The reply should be one number: how many lines of the data below contain "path".

* **Material for the task**
※

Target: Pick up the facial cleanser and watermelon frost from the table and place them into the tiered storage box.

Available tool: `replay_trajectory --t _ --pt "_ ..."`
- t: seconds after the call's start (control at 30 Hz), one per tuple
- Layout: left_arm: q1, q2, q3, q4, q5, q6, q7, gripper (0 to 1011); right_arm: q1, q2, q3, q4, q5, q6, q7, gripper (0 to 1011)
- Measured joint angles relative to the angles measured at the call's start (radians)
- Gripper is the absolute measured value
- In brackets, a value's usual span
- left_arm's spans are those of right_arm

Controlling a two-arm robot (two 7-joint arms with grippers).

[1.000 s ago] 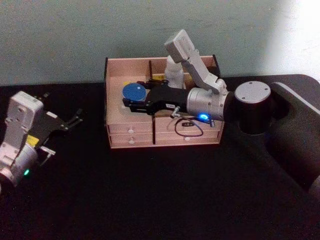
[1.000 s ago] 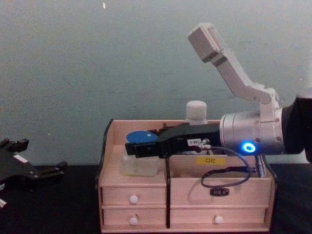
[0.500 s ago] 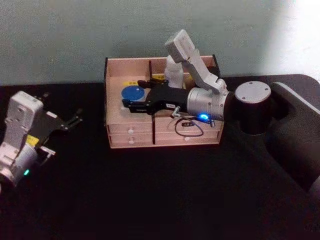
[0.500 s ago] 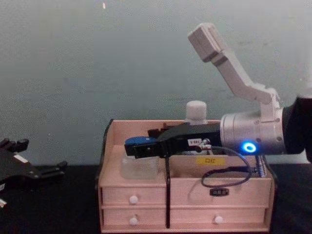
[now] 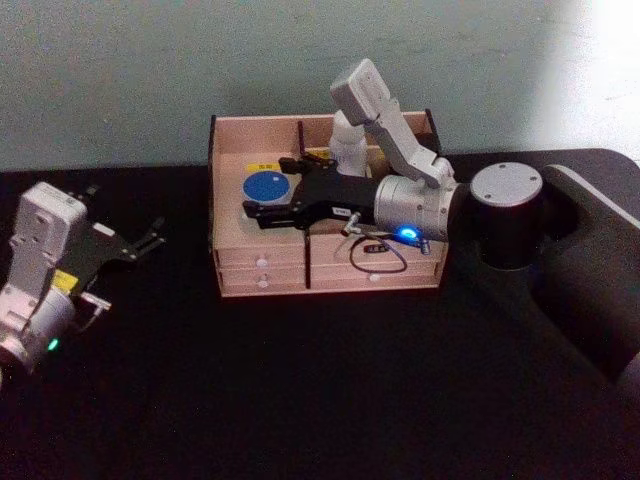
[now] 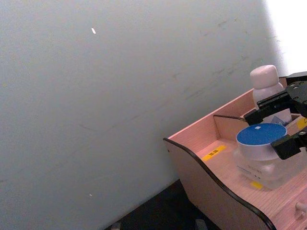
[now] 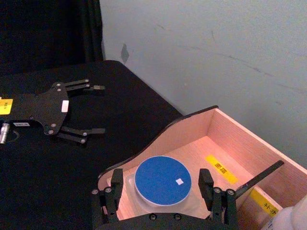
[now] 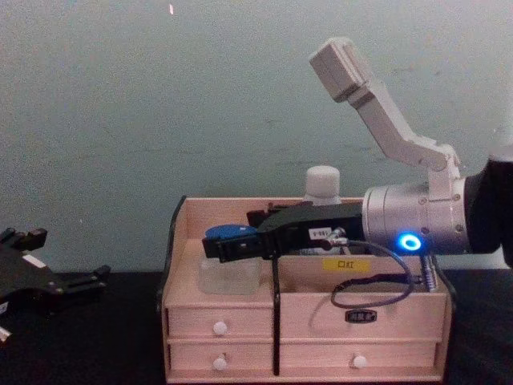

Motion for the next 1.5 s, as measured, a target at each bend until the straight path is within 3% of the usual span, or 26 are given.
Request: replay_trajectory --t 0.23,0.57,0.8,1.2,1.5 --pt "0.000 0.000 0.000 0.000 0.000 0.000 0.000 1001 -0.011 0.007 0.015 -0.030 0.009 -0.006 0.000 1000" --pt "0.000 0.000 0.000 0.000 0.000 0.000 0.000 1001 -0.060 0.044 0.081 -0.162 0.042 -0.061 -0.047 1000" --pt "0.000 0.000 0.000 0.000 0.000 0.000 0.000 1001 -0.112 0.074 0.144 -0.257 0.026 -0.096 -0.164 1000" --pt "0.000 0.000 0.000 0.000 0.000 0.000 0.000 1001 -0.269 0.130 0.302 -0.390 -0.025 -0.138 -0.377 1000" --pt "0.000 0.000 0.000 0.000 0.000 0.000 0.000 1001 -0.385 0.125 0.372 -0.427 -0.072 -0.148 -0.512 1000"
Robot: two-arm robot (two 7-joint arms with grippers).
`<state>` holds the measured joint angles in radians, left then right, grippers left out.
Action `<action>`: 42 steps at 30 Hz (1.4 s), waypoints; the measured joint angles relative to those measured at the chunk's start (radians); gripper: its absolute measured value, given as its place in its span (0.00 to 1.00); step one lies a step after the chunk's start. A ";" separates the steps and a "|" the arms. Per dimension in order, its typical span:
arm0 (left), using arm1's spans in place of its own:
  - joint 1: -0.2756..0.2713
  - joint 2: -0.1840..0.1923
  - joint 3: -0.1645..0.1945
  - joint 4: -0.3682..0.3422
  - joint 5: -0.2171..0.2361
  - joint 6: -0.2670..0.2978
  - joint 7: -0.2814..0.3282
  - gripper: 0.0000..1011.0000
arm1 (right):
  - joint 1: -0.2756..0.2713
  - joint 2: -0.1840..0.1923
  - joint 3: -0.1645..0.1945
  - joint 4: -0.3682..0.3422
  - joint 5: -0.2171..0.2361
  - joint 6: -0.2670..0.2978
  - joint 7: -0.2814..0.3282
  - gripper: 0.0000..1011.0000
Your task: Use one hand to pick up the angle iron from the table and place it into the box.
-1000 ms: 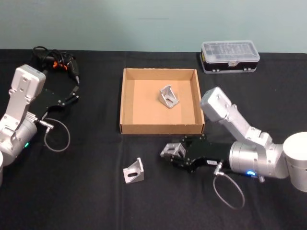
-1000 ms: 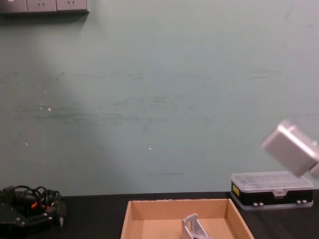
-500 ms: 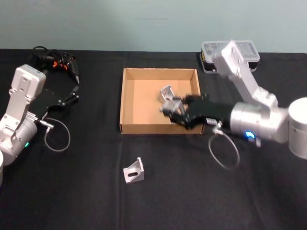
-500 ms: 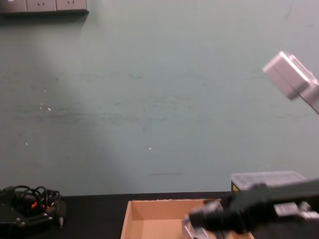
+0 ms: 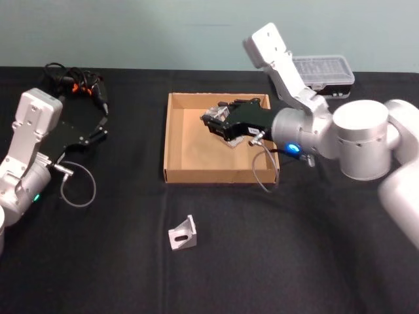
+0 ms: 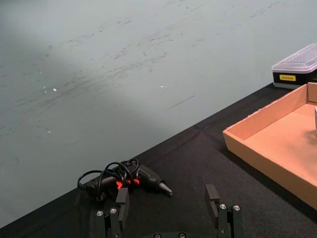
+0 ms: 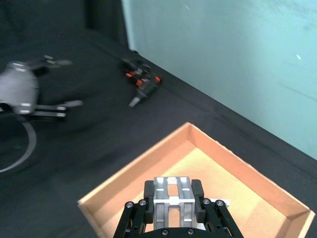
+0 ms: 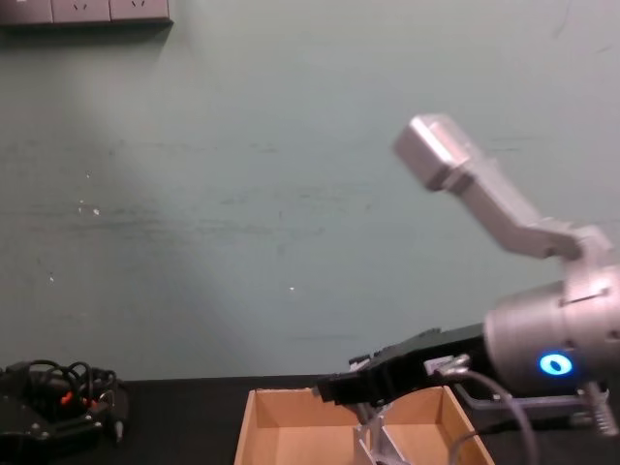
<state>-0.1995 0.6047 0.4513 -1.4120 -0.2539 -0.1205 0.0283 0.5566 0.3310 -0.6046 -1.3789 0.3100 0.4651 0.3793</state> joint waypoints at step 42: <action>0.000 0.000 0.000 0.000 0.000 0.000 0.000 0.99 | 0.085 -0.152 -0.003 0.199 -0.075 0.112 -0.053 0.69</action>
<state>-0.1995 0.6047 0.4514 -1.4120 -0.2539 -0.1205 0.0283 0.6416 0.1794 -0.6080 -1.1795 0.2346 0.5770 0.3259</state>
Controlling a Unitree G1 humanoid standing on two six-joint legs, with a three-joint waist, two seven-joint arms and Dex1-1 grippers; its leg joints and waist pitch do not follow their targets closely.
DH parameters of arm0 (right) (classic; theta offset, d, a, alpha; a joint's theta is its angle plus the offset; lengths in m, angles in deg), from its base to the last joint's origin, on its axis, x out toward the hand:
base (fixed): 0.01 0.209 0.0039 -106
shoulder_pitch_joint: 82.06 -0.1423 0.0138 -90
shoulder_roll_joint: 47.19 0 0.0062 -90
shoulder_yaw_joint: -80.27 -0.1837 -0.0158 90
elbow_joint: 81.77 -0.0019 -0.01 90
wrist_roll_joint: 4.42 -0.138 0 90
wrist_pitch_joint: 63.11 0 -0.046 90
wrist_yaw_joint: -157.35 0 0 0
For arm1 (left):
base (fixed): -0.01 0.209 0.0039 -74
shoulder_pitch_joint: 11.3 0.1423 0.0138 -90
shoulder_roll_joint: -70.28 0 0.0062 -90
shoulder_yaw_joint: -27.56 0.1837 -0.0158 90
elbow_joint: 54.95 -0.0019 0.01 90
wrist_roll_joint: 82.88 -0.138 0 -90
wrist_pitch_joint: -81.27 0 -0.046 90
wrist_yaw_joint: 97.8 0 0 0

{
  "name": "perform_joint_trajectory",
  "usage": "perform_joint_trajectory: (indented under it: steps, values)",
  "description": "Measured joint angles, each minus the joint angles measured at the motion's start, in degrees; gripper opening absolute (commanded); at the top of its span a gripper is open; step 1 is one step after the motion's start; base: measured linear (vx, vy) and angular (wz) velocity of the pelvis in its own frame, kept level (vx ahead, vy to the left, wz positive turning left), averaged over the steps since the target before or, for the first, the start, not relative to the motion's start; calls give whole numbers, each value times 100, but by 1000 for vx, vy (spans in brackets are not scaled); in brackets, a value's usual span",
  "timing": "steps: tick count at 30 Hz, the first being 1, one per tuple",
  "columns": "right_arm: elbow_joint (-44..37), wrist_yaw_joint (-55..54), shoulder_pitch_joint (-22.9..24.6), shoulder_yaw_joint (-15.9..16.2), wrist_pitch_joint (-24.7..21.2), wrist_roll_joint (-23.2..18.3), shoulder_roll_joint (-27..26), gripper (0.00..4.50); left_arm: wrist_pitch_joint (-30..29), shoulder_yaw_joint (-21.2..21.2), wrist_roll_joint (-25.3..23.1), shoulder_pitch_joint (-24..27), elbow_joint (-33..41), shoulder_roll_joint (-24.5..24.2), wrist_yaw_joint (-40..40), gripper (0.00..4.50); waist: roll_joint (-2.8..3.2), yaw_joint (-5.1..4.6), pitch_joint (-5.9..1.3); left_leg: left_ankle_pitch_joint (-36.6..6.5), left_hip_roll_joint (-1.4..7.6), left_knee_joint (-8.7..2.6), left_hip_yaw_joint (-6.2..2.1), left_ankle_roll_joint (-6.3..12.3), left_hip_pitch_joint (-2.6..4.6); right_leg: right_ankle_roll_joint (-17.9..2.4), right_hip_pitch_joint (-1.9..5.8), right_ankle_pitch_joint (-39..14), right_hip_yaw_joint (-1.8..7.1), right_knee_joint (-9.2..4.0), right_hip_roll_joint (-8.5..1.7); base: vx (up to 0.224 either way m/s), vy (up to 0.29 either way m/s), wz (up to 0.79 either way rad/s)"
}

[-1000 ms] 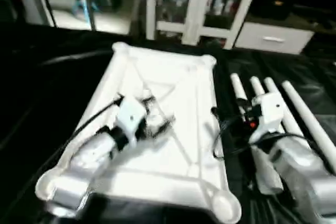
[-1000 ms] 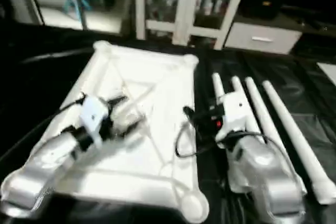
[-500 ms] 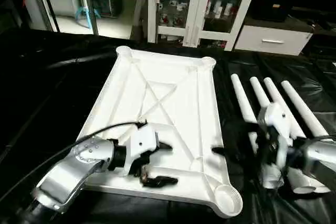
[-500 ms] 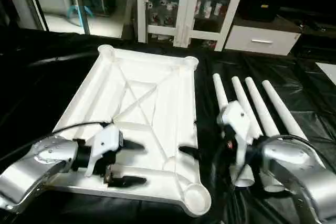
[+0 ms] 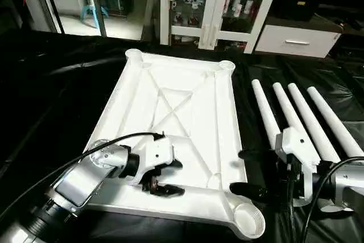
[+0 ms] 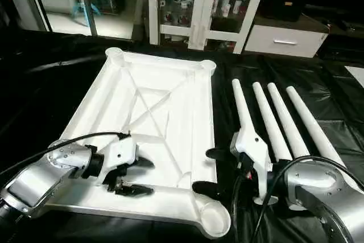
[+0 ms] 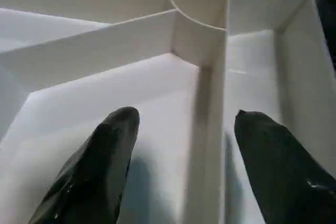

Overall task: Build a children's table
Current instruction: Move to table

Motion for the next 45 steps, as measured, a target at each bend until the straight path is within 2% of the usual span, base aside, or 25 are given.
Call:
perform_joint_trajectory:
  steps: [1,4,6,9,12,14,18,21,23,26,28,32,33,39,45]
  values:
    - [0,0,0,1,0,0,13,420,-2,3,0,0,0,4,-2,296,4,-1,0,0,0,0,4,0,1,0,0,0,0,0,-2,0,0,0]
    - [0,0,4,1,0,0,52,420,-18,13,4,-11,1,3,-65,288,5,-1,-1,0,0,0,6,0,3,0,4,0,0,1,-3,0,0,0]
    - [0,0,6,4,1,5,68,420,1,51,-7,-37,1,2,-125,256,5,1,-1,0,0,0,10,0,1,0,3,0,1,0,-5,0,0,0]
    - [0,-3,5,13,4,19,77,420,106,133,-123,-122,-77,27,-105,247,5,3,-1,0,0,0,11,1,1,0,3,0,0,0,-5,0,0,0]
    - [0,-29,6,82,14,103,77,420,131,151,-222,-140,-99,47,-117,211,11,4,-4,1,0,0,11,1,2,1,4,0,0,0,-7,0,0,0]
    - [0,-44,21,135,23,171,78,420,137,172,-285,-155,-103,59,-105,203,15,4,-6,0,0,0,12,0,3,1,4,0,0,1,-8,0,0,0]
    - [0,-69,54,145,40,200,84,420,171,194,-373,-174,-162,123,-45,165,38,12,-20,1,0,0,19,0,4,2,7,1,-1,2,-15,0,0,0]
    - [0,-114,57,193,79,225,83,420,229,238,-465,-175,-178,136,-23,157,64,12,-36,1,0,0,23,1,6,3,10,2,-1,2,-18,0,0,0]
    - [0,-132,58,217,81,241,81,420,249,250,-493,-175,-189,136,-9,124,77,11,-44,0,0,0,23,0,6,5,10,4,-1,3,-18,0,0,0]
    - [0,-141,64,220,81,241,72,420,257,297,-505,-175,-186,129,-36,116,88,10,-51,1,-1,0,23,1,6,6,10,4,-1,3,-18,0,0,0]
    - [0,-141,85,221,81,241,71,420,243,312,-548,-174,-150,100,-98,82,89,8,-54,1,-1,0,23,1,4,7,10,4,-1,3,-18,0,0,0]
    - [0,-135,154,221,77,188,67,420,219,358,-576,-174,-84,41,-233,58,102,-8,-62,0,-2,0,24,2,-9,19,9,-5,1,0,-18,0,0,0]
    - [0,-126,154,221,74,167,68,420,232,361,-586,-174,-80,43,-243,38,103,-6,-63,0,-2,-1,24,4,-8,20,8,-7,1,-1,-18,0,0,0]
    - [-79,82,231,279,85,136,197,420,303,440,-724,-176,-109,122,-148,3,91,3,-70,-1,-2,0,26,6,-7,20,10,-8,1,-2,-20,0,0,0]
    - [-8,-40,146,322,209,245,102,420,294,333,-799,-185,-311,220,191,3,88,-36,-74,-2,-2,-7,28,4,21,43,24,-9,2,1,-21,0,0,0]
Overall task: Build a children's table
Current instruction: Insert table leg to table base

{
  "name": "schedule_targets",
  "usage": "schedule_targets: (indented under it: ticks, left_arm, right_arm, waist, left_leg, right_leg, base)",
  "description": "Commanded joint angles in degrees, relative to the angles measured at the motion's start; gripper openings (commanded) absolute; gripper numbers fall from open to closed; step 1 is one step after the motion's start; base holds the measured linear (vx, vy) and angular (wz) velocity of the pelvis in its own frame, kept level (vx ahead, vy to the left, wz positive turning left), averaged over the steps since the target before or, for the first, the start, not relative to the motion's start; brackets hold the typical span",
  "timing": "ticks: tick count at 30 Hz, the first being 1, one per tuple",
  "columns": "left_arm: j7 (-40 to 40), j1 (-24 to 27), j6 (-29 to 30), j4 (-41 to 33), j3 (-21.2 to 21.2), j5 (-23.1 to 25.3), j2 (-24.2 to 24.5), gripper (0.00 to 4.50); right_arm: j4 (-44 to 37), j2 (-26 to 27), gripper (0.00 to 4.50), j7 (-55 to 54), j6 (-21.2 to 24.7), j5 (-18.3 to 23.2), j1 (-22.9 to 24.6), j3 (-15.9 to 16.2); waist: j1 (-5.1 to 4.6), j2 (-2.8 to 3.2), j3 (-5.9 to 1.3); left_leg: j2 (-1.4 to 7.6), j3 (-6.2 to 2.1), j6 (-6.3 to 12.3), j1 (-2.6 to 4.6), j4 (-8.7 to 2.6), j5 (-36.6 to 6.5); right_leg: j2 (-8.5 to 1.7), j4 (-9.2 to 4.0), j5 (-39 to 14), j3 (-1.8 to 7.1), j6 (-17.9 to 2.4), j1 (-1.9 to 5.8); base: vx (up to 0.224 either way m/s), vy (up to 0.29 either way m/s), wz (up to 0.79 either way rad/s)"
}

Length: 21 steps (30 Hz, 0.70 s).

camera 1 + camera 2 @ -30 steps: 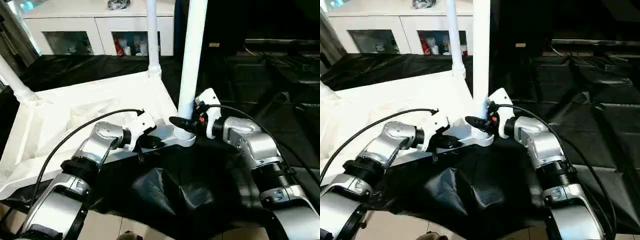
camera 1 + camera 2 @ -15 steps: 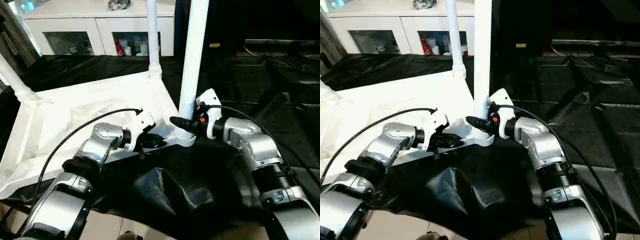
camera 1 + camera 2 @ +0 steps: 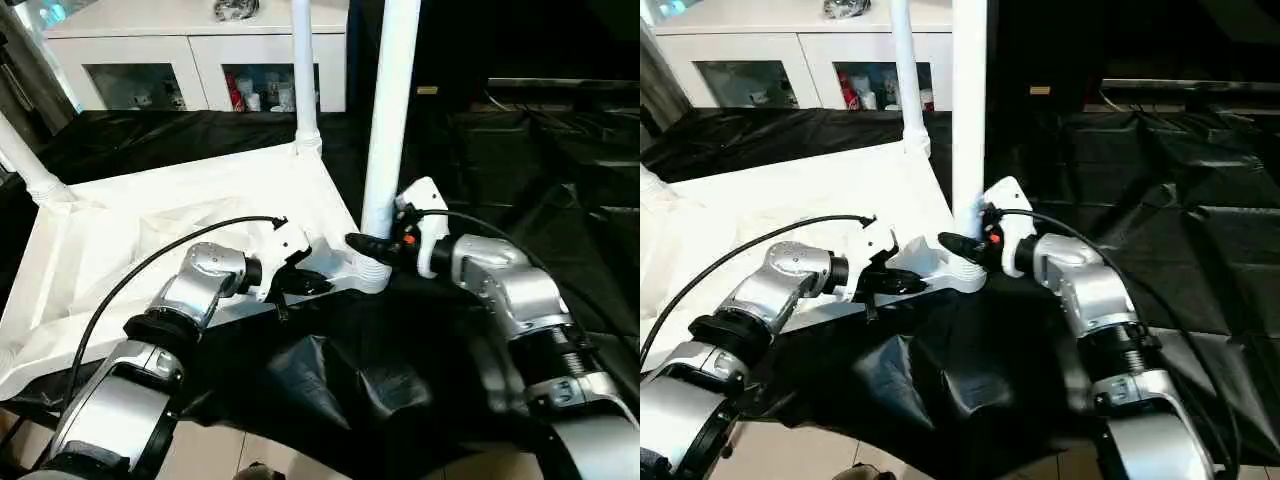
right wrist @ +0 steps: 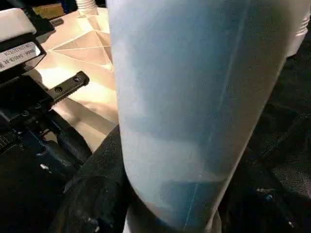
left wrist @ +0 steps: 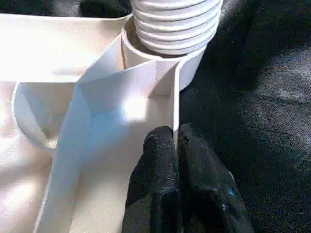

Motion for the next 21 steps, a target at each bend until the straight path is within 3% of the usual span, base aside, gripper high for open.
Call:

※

* **Written response**
3